Being in a strange, new and swelteringly hot country is not that easy. Having good housemates can make the experience enjoyable and less daunting. Ending up with the wrong people can be all the motivation you need to pack everything up and make use of that return ticket.
I was lucky in the sense that my first lot of housemates were easy going, worked and partied (outside of the apartment) a lot, invited me out whenever possible, had girlfriends who were trying to set me up with their friends and were fairly strict on things being neat rather than clean but never ever sloppy. They showed me the local bars, the ward office, the shortcuts around town and the often unlocked shutter on the liquor shop around the corner.
Like so many foreigners in Japan though, soon they moved on and this time it would be me opening the door to the new guy. It wasn’t all bad though, my bedroom had been a terrible, windowless, air-con less 3 tatami coffin. I was happy to move into a room which at least had a window. That way I would know what time of day it was when the door was closed.
The new guy, Brad*, was almost the classic stereotype of a male teacher in Japan. On the run from self-inflicted troubles at home, he was in Japan to get as many girls as possible, avoid any contact with Japanese men, talk at the top of his voice at all hours and educate me on everything that was wrong with my native country. He constantly criticized the company we worked for and would be on the phone to them complaining about the problems with the apartment ranging from pigeon poop on the balcony to the dark, claustrophobic room he had been unfairly lumped with. He assumed the room that became vacant would be his. He was wrong. After tolerating Osaka for about three months, he left for Tokyo where the women were easier, the jobs were way better money and the pigeons weren’t so dirty.

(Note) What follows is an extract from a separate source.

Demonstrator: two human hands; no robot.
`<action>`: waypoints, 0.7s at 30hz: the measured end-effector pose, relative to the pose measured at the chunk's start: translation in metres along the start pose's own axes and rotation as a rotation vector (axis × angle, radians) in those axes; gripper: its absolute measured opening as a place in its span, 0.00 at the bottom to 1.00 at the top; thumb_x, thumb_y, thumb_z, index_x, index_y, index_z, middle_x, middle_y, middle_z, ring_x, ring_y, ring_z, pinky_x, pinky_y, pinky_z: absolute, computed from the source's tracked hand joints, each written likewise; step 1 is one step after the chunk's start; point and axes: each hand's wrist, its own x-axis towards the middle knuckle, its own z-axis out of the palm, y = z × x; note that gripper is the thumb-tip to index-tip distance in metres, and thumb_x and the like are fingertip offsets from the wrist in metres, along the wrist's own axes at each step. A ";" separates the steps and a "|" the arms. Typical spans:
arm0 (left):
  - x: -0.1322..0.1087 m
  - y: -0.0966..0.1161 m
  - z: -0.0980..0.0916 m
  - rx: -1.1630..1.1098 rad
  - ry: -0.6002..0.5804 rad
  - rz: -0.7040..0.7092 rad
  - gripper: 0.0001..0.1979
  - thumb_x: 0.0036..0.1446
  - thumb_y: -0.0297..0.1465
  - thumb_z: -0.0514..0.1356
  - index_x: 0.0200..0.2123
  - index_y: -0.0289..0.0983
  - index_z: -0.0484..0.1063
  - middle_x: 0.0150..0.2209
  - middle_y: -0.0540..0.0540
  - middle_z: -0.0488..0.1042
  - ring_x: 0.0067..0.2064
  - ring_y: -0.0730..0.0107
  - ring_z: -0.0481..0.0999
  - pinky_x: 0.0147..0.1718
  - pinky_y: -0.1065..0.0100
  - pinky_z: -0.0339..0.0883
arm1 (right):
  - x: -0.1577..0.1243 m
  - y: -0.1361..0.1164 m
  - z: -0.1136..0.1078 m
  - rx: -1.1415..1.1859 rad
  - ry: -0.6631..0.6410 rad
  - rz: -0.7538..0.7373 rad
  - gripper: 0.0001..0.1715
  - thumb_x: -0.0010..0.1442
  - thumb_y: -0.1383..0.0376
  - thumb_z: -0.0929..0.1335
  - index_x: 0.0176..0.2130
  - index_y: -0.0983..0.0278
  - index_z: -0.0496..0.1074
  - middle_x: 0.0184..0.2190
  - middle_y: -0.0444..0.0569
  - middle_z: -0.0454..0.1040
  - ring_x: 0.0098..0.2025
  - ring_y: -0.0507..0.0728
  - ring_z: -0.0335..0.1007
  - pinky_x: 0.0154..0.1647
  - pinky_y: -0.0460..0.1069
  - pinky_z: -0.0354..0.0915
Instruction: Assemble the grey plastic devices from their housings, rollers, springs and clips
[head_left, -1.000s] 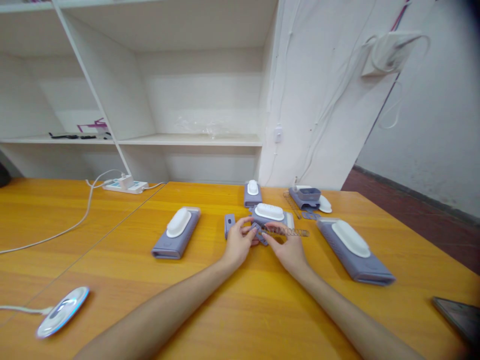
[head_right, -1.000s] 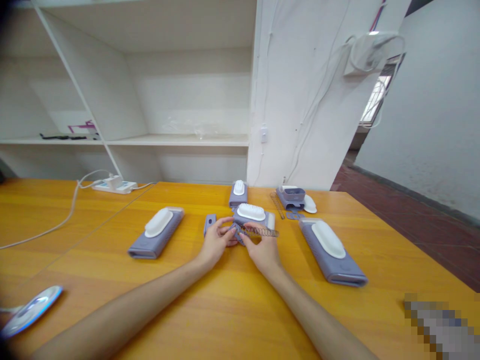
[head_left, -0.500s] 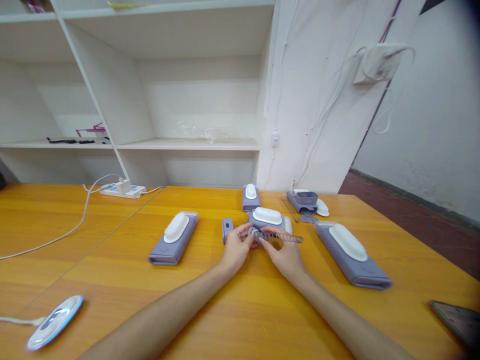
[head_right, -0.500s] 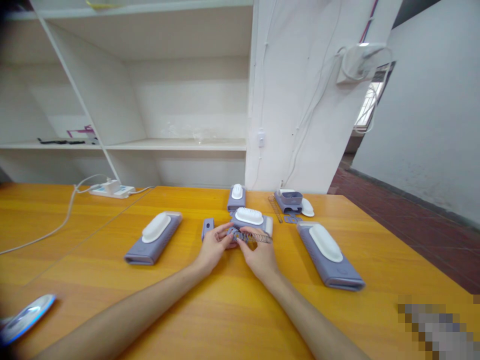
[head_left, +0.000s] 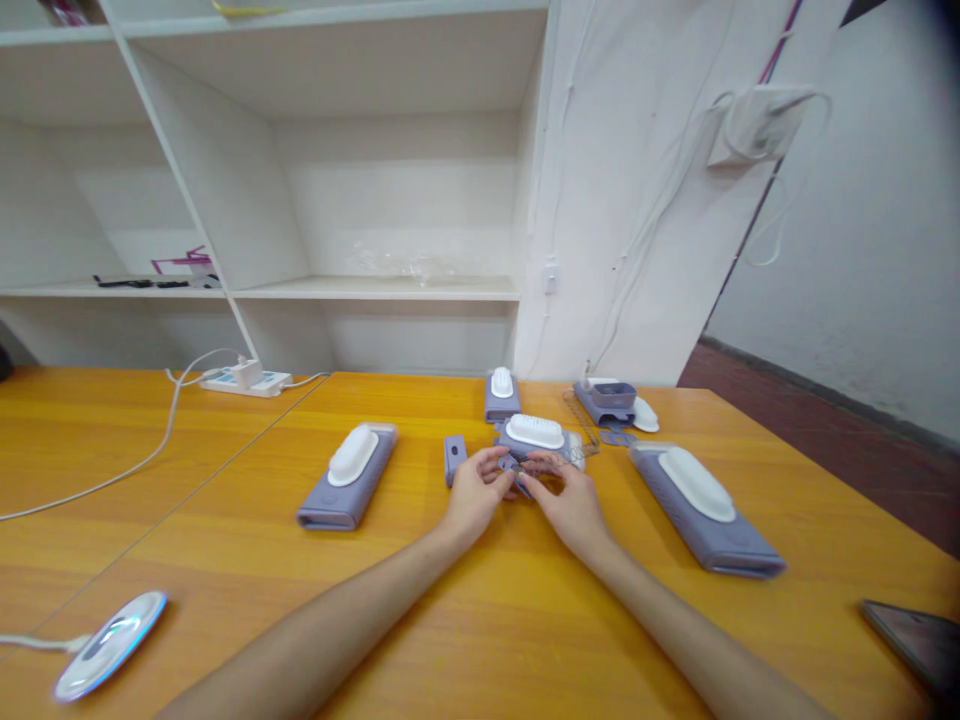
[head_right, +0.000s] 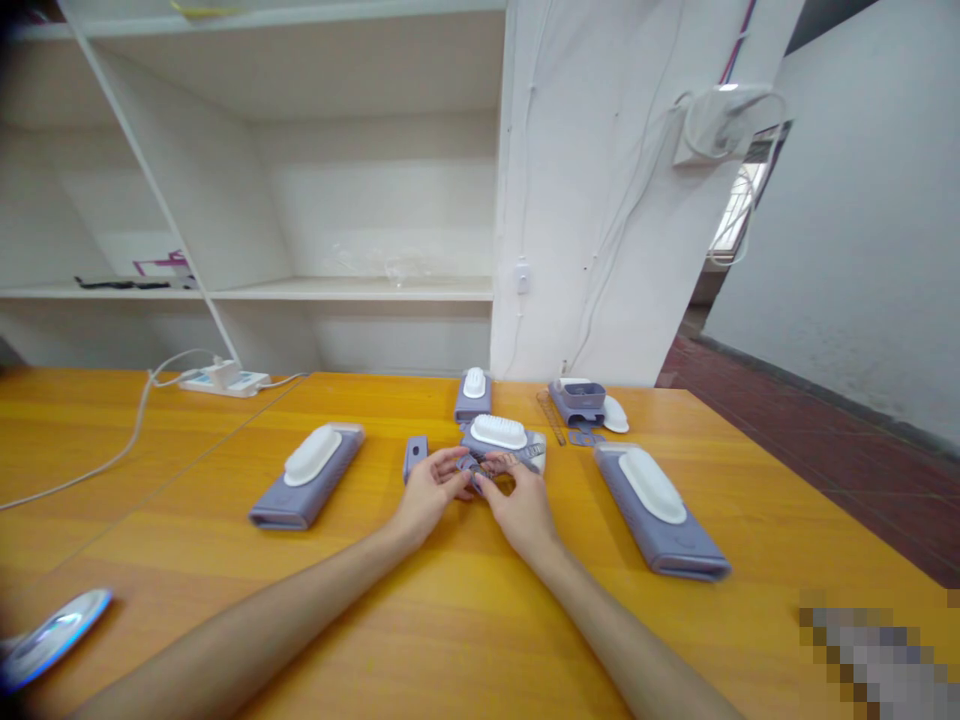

The other guy Robbie was tolerable. He was well spoken, very conservative and didn’t like Brad much. The problem was, he didn’t drink, didn’t like teaching and didn’t really like the Japanese a whole lot. Japan didn’t seem the perfect place for Robbie. An unrequited relationship with an English lass abruptly ended Robbie’s stay and he was going home where the people were friendlier and his job in Westminster was “all but assured.”
I had had a pretty good run up until then. Some of the horror stories my mates were telling me had luckily avoided me. That was until Nathaniel arrived from the family pig farm in remote Canada. He was a big, sweaty boy, spoke in mumbles and his parents had conveniently forgotten to teach him any sort of manners.
He decided he wasn’t sleeping in that little room, the sofa would be perfect for him. The living room would be his new bedroom, the dining table his sock drawer and the fridge door his towel rack. Did he want to know where the ward office was? “Nah, can’t be that hard to find,” he told me. A month later he was complaining that he was going to get fired unless he registered himself. He thought the whole “shoes-off” rule was stupid since we weren’t even Japanese anyway. He worked from 3 p.m. to 11 p.m. each day. His routine would be, get home from work at 11:20 p.m., play online games with his buddies from home until 7 a.m., sleep until 2 p.m., ride to work and then do it all over again. And again. And again. He was dirty, showering was a waste of time, lived off the cheapest, nastiest foods he found and barely ever cleaned up. Soon there was a smelly, blobby imprint permanently molded into the sofa. My girlfriend wouldn’t sit there. That was the last straw.
I had been saving for something decent but about two months was all I could take of him. Left the house a week later and never spoke to him again. A new coworker about a month later told us over welcoming beers that he had been lumped with some weird dude who spends all his time playing online games, mumbling over the headphones and eating commercial sized peanut butter out of the jar with a soup spoon. Oh, and that his room was this tiny little hell-hole….
Do you have stories of either harmony or horror with new housemates in Japan?
* All names have been changed to protect the author.